▶ _DIRECTIONS_: Within the records that follow, find every line containing the string "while". Copy those lines.

▶ _DATASET RECORDS_:
☆ ☆ ☆

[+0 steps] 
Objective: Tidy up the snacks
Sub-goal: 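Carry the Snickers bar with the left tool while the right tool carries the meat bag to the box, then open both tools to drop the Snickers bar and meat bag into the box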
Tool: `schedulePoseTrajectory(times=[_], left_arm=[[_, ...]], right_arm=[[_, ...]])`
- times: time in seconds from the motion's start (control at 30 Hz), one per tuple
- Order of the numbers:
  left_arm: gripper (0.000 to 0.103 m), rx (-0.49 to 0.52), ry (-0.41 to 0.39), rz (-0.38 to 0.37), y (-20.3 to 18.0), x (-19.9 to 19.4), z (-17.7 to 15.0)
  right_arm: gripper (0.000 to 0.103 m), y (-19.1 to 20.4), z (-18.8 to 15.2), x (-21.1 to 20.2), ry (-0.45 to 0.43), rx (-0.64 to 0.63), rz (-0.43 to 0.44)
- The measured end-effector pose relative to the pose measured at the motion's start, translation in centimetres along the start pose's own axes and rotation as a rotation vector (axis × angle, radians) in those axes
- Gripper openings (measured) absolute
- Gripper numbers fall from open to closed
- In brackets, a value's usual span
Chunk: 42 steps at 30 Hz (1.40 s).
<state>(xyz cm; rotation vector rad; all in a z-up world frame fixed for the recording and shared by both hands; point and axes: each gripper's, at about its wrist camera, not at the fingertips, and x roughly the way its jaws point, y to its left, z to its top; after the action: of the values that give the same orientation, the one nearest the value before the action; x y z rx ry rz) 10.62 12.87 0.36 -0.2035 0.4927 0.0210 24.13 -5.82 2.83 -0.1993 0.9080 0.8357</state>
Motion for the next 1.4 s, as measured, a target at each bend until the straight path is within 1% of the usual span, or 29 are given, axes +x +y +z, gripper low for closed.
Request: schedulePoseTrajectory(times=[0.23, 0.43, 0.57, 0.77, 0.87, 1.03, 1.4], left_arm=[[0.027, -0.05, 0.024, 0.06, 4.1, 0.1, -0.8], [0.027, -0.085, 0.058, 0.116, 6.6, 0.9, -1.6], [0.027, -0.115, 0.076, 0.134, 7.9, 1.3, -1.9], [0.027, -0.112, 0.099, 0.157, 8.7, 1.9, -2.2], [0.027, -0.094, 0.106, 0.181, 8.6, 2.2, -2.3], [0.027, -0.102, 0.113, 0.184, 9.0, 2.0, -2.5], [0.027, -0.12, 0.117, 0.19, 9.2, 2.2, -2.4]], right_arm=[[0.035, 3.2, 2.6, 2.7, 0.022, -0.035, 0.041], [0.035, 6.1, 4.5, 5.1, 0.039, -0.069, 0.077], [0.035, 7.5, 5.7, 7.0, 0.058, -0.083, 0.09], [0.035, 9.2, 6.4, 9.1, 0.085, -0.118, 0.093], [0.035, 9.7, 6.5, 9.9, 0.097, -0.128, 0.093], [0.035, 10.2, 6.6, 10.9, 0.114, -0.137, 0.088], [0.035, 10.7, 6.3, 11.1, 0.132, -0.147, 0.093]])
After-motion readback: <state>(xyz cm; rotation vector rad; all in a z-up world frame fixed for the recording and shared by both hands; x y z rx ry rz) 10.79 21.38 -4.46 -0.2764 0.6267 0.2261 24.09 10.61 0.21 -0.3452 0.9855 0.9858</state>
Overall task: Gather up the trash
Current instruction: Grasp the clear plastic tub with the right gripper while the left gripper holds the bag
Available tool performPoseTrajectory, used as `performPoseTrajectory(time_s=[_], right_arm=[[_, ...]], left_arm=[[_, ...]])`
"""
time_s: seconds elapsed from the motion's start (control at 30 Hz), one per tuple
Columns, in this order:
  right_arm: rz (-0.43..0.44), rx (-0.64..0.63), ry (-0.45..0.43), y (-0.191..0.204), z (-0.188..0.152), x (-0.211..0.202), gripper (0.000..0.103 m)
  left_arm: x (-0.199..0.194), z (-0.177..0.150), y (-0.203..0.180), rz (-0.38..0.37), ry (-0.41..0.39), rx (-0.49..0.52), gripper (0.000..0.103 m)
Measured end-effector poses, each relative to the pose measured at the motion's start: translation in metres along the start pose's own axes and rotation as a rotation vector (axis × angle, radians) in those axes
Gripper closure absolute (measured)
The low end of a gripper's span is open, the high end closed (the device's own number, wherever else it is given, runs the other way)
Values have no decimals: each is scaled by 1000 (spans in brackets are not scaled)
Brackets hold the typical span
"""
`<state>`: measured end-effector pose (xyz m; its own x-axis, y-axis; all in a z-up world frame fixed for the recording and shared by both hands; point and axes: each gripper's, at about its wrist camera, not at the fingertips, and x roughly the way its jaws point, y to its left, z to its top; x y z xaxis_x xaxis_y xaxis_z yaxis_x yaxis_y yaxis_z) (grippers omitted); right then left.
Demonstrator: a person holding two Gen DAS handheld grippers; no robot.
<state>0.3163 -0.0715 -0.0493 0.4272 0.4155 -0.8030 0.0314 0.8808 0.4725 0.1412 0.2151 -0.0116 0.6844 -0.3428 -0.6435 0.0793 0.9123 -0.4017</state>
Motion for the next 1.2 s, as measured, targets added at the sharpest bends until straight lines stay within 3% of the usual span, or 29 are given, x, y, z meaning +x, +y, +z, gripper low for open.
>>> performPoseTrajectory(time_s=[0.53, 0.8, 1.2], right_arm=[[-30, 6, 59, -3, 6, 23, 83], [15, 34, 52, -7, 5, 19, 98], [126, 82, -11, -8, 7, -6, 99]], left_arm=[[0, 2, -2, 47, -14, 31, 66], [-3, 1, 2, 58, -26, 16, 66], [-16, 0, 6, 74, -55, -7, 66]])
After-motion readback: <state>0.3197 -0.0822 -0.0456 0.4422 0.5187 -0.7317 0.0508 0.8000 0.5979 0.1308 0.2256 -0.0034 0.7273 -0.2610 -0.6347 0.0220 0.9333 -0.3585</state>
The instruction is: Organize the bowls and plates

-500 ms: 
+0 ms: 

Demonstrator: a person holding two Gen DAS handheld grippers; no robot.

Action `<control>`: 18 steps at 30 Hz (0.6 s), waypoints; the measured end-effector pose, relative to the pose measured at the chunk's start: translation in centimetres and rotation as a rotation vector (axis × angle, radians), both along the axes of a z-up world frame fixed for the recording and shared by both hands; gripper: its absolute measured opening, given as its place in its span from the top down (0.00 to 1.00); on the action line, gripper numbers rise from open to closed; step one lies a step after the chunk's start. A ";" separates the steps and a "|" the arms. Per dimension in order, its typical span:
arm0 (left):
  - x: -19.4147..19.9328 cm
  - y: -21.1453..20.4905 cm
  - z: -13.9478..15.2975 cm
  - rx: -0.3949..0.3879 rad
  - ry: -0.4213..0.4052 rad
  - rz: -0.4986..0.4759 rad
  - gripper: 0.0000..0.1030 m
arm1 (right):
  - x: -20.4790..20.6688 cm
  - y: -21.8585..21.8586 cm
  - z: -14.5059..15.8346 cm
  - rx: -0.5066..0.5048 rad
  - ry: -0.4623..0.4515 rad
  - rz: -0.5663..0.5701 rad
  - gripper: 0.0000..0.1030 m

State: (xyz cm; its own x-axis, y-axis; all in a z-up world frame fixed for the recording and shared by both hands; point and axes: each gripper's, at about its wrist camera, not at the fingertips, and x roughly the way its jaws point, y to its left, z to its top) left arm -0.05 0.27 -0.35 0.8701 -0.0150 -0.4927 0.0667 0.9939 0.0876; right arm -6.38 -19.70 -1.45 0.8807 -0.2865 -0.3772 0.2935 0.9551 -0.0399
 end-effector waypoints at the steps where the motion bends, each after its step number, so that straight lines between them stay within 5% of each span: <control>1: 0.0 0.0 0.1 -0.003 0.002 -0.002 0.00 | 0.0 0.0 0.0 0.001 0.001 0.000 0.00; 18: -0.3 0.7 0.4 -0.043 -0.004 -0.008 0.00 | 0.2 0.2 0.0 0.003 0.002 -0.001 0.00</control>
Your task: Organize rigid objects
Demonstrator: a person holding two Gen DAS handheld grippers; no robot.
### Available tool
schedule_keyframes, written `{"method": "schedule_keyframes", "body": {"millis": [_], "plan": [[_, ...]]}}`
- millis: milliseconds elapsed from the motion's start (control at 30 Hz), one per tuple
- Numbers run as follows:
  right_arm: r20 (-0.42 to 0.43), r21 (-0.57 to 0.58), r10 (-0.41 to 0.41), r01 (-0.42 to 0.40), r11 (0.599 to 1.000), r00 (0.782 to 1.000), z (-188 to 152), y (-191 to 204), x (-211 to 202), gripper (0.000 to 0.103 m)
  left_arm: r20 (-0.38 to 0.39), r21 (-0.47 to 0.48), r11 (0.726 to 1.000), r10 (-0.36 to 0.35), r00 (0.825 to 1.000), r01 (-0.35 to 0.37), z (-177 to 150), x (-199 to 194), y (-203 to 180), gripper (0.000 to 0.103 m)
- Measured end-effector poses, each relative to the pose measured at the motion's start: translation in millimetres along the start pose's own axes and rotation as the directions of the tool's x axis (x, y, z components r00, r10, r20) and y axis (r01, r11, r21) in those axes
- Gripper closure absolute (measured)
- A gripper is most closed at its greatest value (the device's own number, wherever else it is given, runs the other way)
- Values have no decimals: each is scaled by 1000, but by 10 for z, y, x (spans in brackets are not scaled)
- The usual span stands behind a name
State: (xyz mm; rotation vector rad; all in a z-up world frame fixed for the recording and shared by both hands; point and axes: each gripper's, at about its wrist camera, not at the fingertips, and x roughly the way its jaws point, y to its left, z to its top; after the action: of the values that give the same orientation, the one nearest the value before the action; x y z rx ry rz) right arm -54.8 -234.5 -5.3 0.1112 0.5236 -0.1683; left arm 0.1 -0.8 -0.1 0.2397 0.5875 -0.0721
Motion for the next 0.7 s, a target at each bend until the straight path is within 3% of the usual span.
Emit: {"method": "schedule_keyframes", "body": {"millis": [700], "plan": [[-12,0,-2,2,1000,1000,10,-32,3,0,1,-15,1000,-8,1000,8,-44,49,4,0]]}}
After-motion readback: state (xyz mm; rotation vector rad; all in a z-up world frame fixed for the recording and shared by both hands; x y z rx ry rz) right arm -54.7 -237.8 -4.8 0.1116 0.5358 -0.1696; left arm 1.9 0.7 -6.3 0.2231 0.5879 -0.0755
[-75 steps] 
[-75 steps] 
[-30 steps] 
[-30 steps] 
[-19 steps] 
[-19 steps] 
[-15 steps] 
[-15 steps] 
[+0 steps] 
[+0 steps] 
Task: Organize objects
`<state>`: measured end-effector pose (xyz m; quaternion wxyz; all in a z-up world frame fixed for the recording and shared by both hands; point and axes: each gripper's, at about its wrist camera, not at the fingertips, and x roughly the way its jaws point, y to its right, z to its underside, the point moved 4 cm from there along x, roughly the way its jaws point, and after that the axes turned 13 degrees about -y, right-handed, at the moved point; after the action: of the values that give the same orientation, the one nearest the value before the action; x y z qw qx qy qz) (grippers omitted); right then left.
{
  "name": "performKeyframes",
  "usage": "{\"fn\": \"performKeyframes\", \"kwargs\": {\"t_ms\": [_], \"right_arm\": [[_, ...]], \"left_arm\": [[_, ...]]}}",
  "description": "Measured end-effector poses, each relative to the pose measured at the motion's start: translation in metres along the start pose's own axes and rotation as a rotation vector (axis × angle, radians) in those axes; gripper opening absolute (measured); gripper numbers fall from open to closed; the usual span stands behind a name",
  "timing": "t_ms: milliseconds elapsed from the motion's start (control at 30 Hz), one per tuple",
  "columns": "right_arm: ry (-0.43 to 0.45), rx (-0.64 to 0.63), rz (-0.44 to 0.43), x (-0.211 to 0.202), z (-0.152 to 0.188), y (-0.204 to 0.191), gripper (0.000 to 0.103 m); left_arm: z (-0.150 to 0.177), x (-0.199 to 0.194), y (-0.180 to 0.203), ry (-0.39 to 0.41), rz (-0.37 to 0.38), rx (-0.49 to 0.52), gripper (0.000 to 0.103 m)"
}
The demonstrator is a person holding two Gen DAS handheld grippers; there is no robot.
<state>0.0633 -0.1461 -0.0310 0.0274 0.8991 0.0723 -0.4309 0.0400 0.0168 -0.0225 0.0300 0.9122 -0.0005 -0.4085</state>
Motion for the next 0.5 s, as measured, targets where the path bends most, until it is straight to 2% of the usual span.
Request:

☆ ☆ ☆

▶ _TASK ANSWER_:
Sub-goal: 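Carry the Snickers bar with the left tool while the right tool carries the meat bag to the box, then open both tools to drop the Snickers bar and meat bag into the box
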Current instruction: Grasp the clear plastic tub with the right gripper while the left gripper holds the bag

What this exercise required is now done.